In this study, we got identical responses to PA questions during the visits with less than a week gap. This could be because there was much less variability in day-to-day activity in the study population or due to a high recall of the respondents as well as interviewer. Therefore, we decided to use a greater gap between two visits to assess the reliability. However, this could result in biasing the result as activities could differ widely by season. The results of this study are in concordance with the other studies conducted with the aim to test the reliability and validity of the two instruments. One such study was carried out on 251 adults in Vietnam.[23] GPAQ and IPAQ were administered on 2 occasions. The participants wore pedometers and logged their PA for 7 consecutive days. Although the GPAQ reliability was poorer for transport (GPAQ r = 0.25, IPAQ r = 0.60) and for leisure (GPAQ r = 0.21, IPAQ r = 0.45), yet GPAQ estimates of total PA for participants with a stable work patterns were moderately correlated with IPAQ (r = 0.32). Trinh et al. did the study to assess the test-retest repeatability and criterion validity of the GPAQ in Vietnamese adults during the dry and wet seasons.[24] For validation purposes, participants wore an accelerometer during the 7 days before the first and last GPAQ assessments. Total GPAQ score and accelerometer data showed validity correlations of 0.34 and 0.20 in the dry and wet season, respectively.

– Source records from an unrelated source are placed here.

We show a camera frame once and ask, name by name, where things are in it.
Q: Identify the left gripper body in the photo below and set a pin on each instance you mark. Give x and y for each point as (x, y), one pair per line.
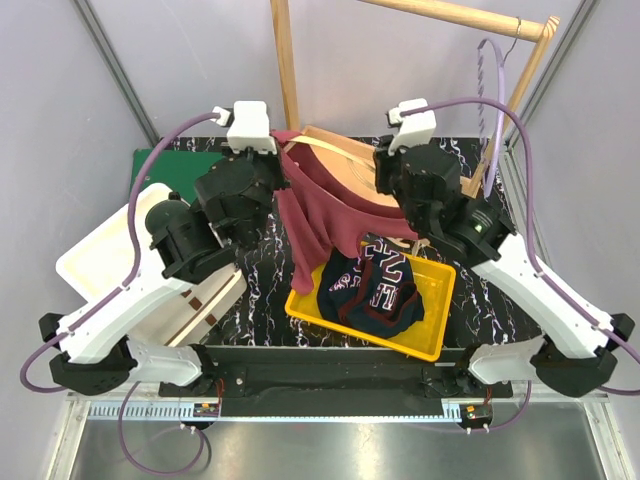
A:
(269, 171)

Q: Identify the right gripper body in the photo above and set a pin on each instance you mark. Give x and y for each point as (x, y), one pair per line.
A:
(388, 177)

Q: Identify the wooden clothes hanger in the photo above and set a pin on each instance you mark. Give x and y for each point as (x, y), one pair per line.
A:
(349, 169)

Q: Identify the navy tank top maroon trim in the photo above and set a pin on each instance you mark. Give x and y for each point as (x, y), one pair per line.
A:
(374, 293)

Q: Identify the lilac plastic hanger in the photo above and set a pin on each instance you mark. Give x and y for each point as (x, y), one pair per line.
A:
(489, 176)

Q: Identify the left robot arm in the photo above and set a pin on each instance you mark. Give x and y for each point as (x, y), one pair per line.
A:
(189, 243)

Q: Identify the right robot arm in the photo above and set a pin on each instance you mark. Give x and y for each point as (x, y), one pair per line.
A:
(574, 355)

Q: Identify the green folder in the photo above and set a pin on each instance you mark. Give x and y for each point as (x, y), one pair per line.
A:
(179, 169)

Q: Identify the dark grey cup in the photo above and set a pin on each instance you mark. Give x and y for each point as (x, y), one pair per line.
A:
(161, 214)

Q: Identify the yellow plastic tray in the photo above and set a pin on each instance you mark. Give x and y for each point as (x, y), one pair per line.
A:
(424, 339)

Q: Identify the white wooden storage box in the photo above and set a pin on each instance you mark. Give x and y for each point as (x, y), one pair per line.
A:
(184, 313)

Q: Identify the wooden clothes rack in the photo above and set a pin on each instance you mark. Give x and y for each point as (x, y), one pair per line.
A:
(343, 64)

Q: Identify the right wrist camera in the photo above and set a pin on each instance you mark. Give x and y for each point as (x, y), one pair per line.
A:
(414, 129)

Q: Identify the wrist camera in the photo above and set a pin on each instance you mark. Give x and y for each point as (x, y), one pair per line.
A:
(414, 129)
(248, 127)

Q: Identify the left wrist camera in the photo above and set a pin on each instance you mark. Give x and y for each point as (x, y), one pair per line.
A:
(248, 127)

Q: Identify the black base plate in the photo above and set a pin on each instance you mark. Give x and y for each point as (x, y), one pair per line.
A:
(286, 383)

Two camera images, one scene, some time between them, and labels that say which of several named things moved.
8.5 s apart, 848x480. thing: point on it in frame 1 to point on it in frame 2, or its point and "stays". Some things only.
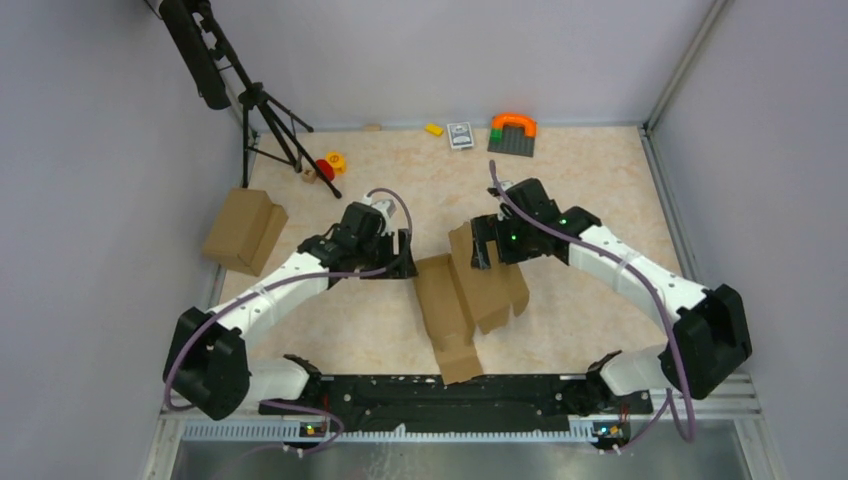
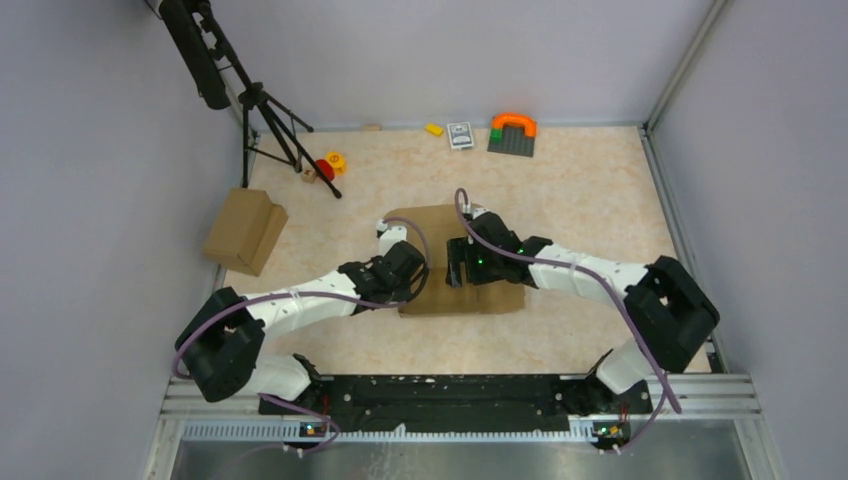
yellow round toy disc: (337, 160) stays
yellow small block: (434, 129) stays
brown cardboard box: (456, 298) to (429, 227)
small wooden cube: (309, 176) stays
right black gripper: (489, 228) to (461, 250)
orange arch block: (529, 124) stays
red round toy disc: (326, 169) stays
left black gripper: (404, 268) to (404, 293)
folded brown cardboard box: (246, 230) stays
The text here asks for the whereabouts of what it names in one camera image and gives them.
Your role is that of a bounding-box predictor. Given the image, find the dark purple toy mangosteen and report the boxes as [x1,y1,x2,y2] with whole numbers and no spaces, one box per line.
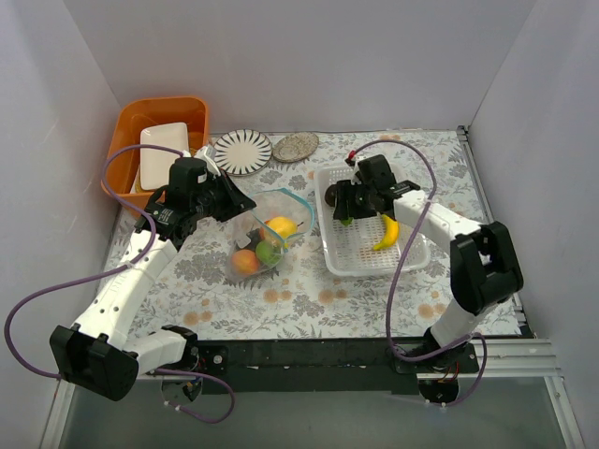
[324,184,337,208]

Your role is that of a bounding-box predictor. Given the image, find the yellow toy banana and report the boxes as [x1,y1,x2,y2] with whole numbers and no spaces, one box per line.
[373,214,401,251]

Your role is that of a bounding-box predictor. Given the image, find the clear zip top bag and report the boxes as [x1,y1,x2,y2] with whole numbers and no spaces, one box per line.
[226,188,315,283]

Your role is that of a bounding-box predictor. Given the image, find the wrinkled green fruit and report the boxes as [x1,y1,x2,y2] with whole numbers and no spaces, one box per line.
[255,240,281,266]

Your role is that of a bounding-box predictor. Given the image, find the yellow toy lemon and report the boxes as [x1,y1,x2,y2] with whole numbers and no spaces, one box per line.
[270,216,298,239]

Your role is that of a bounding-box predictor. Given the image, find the peach toy fruit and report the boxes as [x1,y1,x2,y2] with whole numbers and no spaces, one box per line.
[231,249,260,276]

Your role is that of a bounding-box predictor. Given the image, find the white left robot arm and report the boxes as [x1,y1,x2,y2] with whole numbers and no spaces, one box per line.
[50,157,256,401]

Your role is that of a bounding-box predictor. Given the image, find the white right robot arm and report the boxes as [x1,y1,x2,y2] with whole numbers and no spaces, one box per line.
[328,152,523,372]

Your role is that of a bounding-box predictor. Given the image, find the white plastic perforated basket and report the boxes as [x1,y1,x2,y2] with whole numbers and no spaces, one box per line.
[314,166,412,277]

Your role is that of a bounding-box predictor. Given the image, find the white rectangular dish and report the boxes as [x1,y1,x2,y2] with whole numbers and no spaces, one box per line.
[139,123,190,191]

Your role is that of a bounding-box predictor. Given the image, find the black white striped plate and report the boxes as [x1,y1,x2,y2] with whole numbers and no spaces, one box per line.
[212,129,272,176]

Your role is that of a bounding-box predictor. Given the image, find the speckled grey stone plate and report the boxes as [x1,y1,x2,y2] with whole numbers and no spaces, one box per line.
[272,132,319,163]

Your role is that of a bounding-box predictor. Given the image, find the orange plastic tub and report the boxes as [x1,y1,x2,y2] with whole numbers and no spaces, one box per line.
[101,95,211,222]

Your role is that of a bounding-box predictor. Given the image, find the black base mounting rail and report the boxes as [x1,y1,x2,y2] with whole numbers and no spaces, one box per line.
[161,334,534,397]

The strengths of the current study include the involvement of the study sample from both rural and peri-urban areas, involving the use of pedometers as an objective way to measure PA and also the fact that it is one of the few studies from India, more so from the northern parts of the country, which looked into the feasibility of using GPAQ, in place of IPAQ in community based settings. There were certain limitations in our study. The use of the pedometers itself would have made the participants conscious and they could have started doing more PA compared with their normal routine. There can be a possibility that they may have forgotten to wear pedometers on certain occasions. Moreover, pedometers would not have been able to capture activity during swimming, cycling etc., As seen in the study, the identical responses to PA questions during the visits with less than a week gap could be because of a high recall of the respondents as well as interviewer. Furthermore, one of the important limitations of the study is that the analysis based on the gender of the participants could not been done.
CONCLUSIONS
Result of this study showed that GPAQ is equivalent to IPAQ for measuring PA. Based on findings of this study, it can be concluded that GPAQ can be used with confidence in place of IPAQ. Further research is recommended to find other socio-cultural differences in reliability and validity of GPAQ.
Footnotes
Source of Support: The study was funded by World Health Organization
Conflict of Interest: None declared.